South Africa, new as it is, is making many inroads in trying to develop these new values. By far South Africa is doing more in this regard than the rest of Africa. One of the greatest problems we have in Africa is that most countries are still politically fearful of these rights. When one talks of language, cultural, religious or ethnic rights to some politician, it is music for destruction! Many fear they will lose political power because one is promoting the marginalized. They then wake up from their slumber and start demanding equality of treatment. This may mean that traditional power holders are threatened. Perhaps there is one experience I should share with you: Since independence in the majority of African countries, we have tried to promote these rights not without the fear that there might be disintegration; these communities may even ask for cessation on the basis of their cultural identity, their land identity, their religious identity, and so on. Therefore by establishing the Commission that you have, you have actually scored a first over and above the majority of African countries.

In Zambia, my country, the Constitution says very clearly that English shall be the official language. Legally you cannot speak or write in another language officially. Police and Army officers must only use English. In South Africa you have 11 official languages, in Zambia we have 72 languages and different ethnic groups. When I was teaching at the University of Zambia, before I left, I could not afford to use my mother tongue because the composition of a class was so diverse that I had German, English and French speaking learners in one room. If you used an ethnic language you were not understood at all by anyone. This is perhaps why, if you went back in history and you would recall that President Kaunda, the first Zambian president, in his attempt to build a nation introduced the simplistic formula and saying: “One Zambia, one nation”. He repeatedly said this. The underlying theme is that he was trying to change our underlying psychology and attitudes. He was thinking in terms of 72 rather than in terms of one language. This is why that fear has persisted. While I talk about Zambia from my own studies and experience; I am in fact speaking about the majority of African countries where the situation is no different. As a people we are not ready yet to engage in a discussion about these rights. Perhaps this is why I should congratulate South Africa for embracing them.

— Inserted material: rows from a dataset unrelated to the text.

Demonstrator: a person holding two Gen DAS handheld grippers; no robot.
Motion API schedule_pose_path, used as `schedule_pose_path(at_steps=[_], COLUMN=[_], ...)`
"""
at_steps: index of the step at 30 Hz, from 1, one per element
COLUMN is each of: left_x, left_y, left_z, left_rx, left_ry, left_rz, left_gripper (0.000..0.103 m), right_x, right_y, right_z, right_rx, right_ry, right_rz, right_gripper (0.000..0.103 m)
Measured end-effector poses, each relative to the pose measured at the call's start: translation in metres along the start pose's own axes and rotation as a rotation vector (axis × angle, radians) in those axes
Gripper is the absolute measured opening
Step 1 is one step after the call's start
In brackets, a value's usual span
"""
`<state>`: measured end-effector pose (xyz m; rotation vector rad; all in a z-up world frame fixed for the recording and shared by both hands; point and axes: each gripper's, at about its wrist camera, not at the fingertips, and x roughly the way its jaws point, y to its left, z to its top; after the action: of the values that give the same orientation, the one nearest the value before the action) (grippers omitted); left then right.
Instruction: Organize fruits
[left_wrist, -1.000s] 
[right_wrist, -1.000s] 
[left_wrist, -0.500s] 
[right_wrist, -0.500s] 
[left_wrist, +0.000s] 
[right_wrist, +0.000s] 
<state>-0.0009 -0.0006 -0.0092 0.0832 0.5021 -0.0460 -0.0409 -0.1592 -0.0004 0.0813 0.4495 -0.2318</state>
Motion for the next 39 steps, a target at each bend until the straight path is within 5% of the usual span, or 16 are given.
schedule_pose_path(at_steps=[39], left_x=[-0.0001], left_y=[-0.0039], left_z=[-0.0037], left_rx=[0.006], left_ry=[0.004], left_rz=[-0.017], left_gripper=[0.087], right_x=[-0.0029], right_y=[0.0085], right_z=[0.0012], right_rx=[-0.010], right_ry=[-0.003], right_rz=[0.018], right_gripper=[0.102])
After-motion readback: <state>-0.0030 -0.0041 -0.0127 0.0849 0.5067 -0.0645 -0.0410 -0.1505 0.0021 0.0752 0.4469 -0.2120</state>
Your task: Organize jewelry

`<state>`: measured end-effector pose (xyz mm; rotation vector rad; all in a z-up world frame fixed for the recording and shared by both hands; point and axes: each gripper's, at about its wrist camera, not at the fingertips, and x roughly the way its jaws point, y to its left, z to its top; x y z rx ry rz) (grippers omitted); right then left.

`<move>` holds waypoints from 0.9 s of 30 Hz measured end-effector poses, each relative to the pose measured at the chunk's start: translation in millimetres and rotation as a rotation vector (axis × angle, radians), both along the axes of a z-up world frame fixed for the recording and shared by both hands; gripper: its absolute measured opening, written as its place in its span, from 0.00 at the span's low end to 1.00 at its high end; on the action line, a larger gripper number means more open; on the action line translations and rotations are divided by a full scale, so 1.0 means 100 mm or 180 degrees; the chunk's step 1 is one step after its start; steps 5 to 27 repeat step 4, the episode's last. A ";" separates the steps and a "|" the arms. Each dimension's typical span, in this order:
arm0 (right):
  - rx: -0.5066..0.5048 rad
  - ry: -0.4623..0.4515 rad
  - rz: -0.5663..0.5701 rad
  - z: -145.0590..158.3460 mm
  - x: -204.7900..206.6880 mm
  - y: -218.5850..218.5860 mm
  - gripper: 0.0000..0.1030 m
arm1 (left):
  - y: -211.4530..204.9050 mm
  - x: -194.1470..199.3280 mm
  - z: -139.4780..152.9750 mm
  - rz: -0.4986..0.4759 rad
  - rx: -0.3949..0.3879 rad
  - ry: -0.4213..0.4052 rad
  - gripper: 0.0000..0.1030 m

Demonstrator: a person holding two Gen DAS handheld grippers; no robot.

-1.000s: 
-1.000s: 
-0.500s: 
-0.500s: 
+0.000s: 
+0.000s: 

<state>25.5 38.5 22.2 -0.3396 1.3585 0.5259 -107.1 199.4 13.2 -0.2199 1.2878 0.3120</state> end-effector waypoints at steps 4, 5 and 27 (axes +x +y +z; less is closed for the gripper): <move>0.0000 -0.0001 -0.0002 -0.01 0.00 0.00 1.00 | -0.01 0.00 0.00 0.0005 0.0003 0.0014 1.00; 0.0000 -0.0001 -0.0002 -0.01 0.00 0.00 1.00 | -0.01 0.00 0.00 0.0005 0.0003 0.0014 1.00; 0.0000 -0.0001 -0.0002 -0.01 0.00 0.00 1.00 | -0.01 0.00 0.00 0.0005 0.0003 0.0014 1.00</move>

It is important to emphasise that South Africa is party to the African Charter on Human and People’s Rights, and since it has ratified the African Charter, groups who feel their rights as members have not been met could invoke Article 19 of the Charter which allows, that a complaint may be referred to them after having exhausted the local remedies such as going through the Commission and going through the South African courts. One may take your complaint to Banjou in Gambia (a tiny African country). One does not have to go there physically and can simply write. Contact me to give you the address. One can write in any of the African Union languages and explain your problem. South Africa can then be judged by the African Commission.

In addition, I would like to mention that, like in the case of the Sam people of Ketokie in Sweden representing the Sam people which dragged the whole of Sweden to the Human Rights Committee in Geneva to complain that their practice of reindeer herding had been destroyed by the new state, you are also entitled to take South Africa to Geneva and complain. South Africa has ratified the Covenant on Civil and Political Rights (in addition to the African Charter) whereby Article 27 guarantees and protects the rights of groups to participate freely in their cultures and languages. This is done expressly to help South African society so that if we are setting values at the local level, and we don’t seem to find the values, we can approach the international community to help us find an appropriate balance.